Upload README.md with huggingface_hub

cc42b81 verified about 1 month ago

6.2 kB

	---
	base_model: google/gemma-2-27b-it
	library_name: peft
	pipeline_tag: text-generation
	license: gemma
	language:
	- en
	tags:
	- gemma
	- gemma2
	- lora
	- qlora
	- peft
	- ai-safety
	- alignment
	- epistemology
	- instrument-trap
	- fine-tuned
	- scale-maximum
	datasets:
	- LumenSyntax/instrument-trap-core
	---

	# Logos 21 — Gemma-27B-FT (v3 scale maximum)

	27B scale evidence model for "The Instrument Trap" v3 (Rodriguez, 2026).

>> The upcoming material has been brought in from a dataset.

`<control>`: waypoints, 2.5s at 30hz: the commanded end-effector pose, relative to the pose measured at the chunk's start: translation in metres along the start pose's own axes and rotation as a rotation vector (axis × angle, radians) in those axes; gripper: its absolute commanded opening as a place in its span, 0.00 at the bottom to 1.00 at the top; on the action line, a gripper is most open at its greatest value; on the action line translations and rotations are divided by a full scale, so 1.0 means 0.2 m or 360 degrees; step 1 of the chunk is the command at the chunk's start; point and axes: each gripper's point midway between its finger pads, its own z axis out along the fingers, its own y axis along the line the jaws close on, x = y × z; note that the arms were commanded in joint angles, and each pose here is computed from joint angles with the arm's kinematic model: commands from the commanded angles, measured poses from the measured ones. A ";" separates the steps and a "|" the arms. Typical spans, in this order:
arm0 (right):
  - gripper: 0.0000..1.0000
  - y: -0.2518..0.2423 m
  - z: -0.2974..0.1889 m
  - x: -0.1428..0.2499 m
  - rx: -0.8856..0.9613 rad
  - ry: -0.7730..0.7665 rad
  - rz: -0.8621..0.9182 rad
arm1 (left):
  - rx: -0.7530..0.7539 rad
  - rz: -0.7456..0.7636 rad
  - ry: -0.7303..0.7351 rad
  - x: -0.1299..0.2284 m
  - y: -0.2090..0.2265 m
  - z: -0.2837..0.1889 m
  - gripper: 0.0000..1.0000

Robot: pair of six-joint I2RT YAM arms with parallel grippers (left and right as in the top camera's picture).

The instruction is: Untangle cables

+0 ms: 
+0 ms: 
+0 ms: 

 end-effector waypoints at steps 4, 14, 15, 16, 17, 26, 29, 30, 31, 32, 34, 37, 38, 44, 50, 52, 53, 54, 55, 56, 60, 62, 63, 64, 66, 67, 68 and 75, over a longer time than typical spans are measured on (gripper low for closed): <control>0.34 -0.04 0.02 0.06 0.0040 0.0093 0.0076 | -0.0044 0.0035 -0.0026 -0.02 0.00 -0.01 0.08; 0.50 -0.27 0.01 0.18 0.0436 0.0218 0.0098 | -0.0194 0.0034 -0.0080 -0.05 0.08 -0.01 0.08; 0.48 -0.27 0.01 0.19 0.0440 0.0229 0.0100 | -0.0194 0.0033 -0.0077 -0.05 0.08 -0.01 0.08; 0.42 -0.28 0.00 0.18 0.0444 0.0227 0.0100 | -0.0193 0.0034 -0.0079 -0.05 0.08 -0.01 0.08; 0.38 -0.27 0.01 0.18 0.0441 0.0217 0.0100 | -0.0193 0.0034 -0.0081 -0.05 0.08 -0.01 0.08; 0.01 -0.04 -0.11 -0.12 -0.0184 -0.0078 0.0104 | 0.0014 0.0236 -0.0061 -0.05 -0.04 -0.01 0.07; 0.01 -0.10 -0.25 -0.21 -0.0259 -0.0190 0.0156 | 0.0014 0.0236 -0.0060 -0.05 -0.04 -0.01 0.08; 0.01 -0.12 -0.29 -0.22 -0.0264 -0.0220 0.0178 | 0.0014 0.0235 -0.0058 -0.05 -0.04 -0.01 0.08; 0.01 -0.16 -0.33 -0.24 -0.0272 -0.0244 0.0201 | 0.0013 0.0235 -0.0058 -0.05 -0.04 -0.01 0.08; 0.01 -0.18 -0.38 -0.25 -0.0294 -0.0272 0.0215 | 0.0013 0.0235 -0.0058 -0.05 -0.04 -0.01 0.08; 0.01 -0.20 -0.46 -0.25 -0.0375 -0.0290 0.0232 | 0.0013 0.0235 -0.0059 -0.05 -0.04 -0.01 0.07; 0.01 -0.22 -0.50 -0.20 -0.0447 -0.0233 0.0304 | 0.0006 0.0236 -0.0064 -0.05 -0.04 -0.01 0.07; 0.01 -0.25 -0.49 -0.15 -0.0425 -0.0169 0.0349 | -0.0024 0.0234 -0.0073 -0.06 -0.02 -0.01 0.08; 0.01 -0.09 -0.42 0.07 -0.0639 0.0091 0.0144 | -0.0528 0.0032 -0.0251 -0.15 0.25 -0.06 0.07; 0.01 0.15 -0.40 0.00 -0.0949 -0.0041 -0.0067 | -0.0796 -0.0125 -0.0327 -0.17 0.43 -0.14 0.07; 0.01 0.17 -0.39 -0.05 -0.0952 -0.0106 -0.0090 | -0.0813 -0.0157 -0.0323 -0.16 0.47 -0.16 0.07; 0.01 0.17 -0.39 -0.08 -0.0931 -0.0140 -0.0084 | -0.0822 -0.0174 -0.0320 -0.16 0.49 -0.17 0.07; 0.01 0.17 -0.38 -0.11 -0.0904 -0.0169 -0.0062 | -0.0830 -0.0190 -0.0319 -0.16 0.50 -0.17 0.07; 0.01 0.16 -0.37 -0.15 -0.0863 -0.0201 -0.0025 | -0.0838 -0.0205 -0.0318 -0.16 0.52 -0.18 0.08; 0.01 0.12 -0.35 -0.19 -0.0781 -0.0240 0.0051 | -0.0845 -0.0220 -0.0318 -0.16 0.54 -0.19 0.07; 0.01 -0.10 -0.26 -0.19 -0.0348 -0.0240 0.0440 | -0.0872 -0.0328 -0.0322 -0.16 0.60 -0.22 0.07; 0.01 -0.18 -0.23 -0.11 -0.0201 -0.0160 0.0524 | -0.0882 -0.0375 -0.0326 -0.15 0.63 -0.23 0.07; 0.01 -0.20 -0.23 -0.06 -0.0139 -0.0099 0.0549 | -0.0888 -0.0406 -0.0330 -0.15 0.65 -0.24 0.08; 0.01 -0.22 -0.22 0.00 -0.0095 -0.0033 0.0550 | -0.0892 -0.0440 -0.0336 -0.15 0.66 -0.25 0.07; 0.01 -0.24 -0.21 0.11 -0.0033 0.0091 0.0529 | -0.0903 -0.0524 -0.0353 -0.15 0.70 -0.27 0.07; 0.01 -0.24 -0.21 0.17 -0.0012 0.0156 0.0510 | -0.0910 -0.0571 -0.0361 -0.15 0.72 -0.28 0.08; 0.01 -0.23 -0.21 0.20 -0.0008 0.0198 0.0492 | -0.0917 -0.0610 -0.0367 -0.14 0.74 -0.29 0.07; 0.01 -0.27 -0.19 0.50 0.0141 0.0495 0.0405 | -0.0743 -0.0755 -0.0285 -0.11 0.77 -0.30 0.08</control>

	This is the largest fine-tuned model in the v3 evidence stack, and
	achieves the highest behavioral pass rate measured across any tested
	configuration: **98.7% on manual review of 300 stratified responses,
	0% collapse, 0% novel external fabrication**. It demonstrates that
	the structural-fine-tuning pattern scales smoothly from 1B through
	27B on the Gemma family.

	- Paper (v3): forthcoming
	- Paper (v2): [DOI 10.5281/zenodo.18716474](https://doi.org/10.5281/zenodo.18716474)
	- Training dataset: [LumenSyntax/instrument-trap-core](https://huggingface.co/datasets/LumenSyntax/instrument-trap-core) variant (see Training Details)
	- Base model: [google/gemma-2-27b-it](https://huggingface.co/google/gemma-2-27b-it)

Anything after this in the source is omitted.